● Instructions to follow: A verbatim reproduction of the lines below, from the line containing "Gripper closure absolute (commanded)" through the line containing "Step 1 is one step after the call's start", both ends included, is the whole required output.

Provided material Block Start

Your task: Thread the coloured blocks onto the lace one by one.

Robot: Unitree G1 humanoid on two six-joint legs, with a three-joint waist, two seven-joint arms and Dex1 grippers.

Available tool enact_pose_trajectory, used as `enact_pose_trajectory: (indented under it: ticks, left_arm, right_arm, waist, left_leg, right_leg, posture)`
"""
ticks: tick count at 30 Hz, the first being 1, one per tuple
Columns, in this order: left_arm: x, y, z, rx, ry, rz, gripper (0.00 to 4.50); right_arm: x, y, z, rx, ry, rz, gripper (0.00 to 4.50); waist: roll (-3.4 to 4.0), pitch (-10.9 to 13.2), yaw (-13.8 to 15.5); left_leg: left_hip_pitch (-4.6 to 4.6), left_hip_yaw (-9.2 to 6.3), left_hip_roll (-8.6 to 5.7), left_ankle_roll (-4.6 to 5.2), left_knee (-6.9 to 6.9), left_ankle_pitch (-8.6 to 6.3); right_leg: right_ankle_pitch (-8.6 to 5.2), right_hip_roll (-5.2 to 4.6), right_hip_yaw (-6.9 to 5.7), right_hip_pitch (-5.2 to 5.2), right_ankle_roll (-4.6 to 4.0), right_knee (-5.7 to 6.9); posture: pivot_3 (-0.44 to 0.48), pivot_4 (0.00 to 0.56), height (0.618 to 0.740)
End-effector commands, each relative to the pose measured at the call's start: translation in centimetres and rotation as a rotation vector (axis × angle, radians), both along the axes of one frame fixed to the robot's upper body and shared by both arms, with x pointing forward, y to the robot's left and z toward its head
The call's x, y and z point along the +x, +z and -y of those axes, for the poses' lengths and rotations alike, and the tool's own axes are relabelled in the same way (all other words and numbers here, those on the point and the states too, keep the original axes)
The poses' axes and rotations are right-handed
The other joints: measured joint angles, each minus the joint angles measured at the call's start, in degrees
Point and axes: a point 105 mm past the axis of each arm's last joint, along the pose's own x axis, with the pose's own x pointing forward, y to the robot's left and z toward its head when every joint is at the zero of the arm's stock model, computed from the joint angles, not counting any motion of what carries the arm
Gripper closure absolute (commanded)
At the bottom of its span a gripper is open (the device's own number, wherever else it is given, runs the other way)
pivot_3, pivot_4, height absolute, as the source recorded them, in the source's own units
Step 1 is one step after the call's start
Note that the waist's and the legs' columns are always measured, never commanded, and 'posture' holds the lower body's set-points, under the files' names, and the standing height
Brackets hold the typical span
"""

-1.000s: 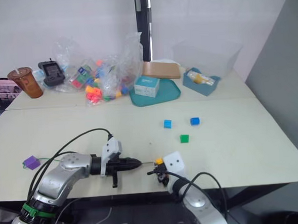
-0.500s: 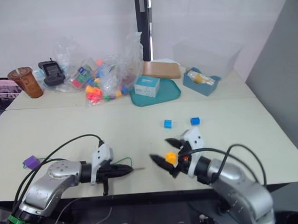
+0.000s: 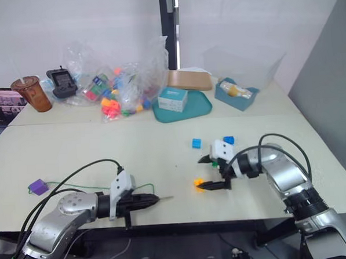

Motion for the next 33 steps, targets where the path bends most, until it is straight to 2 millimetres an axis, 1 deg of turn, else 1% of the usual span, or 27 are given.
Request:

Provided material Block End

● Written reply:
Gripper closure absolute (commanded)
At the bottom of its span a gripper is open (the device's own number, wherever else it is given, runs the other way)
pivot_3, pivot_4, height absolute, as the source recorded them, in the source's own units
Step 1 is one step after the call's start

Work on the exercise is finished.